* [EXERCISE AIM]
Each line below that includes "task" counts once; report the total and nothing more.

* [EXTRACTED RECORDS]
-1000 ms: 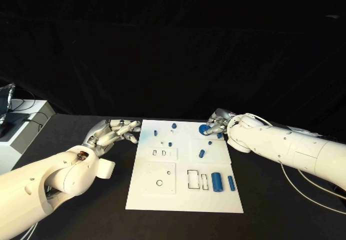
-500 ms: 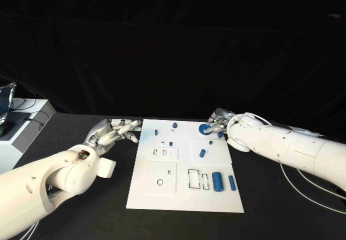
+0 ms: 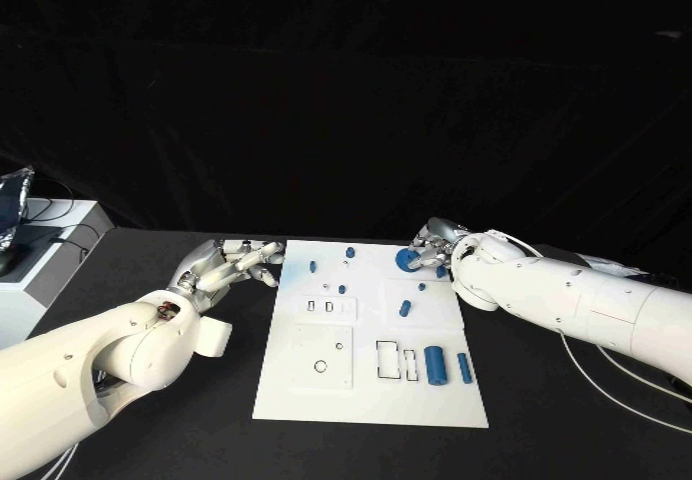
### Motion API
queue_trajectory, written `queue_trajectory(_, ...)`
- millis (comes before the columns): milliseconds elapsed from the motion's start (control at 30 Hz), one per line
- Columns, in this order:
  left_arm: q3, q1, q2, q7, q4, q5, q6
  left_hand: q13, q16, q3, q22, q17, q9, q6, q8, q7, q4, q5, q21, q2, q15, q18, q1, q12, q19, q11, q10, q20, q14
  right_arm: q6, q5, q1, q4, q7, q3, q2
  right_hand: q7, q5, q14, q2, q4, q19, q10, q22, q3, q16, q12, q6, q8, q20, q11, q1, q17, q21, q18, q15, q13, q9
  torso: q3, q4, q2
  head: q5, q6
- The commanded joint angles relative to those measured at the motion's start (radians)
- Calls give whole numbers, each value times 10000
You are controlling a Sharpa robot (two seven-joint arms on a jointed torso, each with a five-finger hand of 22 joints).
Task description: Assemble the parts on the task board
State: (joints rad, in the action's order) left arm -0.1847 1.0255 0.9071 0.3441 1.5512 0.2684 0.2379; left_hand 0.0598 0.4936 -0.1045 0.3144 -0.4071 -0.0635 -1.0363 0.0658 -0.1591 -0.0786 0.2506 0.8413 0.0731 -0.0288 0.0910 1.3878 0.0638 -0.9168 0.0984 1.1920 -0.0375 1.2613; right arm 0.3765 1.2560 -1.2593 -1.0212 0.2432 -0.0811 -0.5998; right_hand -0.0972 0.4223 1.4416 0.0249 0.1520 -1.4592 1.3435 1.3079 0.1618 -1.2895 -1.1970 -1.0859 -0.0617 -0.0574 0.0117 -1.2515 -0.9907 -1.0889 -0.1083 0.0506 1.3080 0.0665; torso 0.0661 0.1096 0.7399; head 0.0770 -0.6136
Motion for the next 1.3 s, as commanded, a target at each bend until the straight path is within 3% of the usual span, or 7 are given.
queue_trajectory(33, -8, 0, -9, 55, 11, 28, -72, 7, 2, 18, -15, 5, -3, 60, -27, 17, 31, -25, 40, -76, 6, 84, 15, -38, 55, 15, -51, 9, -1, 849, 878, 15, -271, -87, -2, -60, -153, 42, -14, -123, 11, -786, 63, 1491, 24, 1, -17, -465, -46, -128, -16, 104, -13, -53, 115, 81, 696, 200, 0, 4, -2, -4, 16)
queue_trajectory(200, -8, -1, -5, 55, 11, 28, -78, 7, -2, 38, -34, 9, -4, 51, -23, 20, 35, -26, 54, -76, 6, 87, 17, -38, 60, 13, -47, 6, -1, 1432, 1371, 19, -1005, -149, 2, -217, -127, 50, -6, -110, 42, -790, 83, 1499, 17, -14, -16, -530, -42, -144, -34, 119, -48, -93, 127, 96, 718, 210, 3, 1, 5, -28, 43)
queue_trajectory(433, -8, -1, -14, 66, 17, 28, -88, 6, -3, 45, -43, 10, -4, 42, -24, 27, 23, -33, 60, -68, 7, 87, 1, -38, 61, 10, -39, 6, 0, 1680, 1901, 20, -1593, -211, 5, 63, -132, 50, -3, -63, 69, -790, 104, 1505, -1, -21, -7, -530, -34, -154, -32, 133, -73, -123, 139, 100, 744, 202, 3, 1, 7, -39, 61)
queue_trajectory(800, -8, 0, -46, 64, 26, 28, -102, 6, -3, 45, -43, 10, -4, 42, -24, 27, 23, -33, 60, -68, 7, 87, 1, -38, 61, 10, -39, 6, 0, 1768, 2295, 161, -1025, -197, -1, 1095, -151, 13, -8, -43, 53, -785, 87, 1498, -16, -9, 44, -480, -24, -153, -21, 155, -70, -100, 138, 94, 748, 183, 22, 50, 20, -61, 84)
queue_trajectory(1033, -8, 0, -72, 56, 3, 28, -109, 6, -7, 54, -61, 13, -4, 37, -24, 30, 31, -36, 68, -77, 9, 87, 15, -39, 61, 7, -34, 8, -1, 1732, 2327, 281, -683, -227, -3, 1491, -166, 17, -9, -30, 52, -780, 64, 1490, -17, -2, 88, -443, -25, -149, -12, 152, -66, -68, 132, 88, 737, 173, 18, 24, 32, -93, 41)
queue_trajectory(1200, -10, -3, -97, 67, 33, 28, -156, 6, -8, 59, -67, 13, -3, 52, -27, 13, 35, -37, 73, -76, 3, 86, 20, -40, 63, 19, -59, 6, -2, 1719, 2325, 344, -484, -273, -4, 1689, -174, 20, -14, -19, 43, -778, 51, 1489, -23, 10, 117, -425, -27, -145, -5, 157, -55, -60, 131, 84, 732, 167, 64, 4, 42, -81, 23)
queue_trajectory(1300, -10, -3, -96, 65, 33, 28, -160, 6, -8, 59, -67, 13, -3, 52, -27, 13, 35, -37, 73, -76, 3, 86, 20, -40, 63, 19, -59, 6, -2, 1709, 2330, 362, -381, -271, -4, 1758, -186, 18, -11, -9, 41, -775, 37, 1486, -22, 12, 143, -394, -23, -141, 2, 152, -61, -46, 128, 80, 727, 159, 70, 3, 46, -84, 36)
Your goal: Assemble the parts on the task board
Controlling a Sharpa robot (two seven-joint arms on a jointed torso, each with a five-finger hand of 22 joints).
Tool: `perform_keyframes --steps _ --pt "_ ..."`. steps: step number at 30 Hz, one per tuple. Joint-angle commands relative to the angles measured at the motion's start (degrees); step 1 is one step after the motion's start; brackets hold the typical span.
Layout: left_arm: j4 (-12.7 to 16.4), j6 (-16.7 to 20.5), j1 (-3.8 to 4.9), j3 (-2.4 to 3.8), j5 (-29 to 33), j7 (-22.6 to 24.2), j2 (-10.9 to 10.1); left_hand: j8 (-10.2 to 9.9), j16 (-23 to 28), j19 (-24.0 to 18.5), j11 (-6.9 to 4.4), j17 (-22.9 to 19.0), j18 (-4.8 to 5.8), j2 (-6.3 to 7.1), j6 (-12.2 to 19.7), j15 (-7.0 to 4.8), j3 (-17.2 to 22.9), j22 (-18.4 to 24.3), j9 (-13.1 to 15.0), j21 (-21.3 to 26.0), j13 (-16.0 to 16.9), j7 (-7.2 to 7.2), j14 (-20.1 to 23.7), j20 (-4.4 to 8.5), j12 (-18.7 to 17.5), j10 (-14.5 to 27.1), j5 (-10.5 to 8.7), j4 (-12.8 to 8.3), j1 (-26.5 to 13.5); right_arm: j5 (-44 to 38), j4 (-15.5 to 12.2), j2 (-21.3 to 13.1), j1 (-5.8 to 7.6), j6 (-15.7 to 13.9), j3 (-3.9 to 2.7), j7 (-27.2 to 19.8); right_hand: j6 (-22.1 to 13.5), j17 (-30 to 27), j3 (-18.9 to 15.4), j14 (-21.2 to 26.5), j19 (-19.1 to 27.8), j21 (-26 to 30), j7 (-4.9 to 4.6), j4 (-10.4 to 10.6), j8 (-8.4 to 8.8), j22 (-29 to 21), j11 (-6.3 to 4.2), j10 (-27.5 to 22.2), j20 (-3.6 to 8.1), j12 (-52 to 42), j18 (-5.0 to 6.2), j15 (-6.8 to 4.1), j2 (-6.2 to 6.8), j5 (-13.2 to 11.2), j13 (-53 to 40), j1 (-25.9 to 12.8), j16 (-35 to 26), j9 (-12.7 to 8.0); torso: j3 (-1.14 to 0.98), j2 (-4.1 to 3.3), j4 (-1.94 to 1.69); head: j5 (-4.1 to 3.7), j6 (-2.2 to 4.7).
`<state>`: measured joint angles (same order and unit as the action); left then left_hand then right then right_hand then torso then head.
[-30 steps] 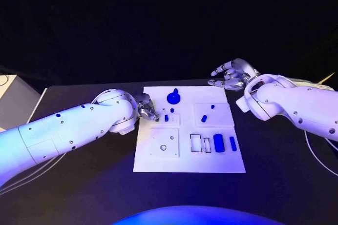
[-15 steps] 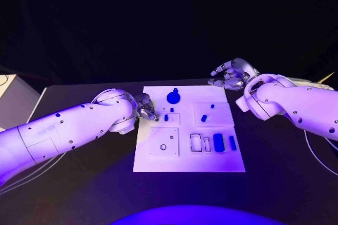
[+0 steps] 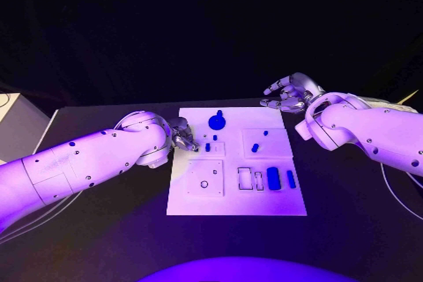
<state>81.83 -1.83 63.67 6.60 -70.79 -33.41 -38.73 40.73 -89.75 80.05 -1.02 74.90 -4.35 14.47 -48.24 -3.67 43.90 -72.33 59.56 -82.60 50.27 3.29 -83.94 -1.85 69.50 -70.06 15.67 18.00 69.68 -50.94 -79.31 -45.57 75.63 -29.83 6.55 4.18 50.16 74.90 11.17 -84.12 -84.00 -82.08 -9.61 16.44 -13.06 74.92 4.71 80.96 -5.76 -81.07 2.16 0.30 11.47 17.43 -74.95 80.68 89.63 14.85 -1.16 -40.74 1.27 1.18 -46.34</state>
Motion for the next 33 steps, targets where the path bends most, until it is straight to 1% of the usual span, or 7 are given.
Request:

* [RESPONSE AREA]
2